The memorial has been designed by artist Hank Willis Thomas along with a team of architects from MASS Design Group. The 22-foot tall bronze sculpture was commission by King Boston, a non-profit group that aims to continue the legacy of Dr. King. The sculpture features two disembodied arms, belong to the King couple, knitted in an embrace. The embrace has been designed on the basis of a photograph taken just after Dr. King won the Nobel Peace Prize and hugged his wife.
The project has been in the pipeline since 2016. Numerous designs were submitted, out of which five were shortlisted in 2019. The shortlisted artists included Adam Pendleton and Yinka Shonibare. Finally, Hank Willis Thomas was chosen as the winning submission. Thomas said that he chose the design of the embrace to signify the power of love in shaping society.
The monument, titled ‘The Embrace‘, is planned to be unveiled in October 2022. It will be placed in Boston Common, the oldest public park in America. The plaza on which the monument will be placed will also commemorate Dr. King’s 1965 march in the neighbourhood.

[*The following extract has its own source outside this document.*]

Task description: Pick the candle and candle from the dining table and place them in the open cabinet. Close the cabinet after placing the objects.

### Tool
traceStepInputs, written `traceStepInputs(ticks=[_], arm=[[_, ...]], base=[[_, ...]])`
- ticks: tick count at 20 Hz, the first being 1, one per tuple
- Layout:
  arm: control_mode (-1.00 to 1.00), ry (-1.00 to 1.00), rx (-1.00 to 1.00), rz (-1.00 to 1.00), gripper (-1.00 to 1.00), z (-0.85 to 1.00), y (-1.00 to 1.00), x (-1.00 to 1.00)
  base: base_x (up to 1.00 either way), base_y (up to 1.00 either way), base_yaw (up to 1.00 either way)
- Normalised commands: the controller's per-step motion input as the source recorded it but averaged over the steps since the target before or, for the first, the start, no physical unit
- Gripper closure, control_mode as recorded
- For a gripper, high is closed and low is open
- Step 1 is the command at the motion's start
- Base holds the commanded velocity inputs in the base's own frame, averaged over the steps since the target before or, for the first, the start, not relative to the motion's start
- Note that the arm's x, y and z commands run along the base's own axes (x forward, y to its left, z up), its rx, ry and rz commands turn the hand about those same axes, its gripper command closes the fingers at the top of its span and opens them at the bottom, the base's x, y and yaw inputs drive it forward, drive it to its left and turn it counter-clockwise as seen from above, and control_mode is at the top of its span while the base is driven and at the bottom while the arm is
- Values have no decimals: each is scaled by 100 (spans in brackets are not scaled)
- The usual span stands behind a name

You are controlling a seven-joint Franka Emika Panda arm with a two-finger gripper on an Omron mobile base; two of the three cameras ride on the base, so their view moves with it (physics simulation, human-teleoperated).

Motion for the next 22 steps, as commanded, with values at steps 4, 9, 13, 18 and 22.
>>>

So far, King Boston has raised $12 million for the memorial. Sources said that the majority of the funds were donated after the Black Lives Matter movement in summer of last year. The organization hopes to secure another $3 million for the project. The executive director of King Boston, Imari Paris Jeffries, noted the importance of the narrative told by a monument – something the USA has been pondering over lately.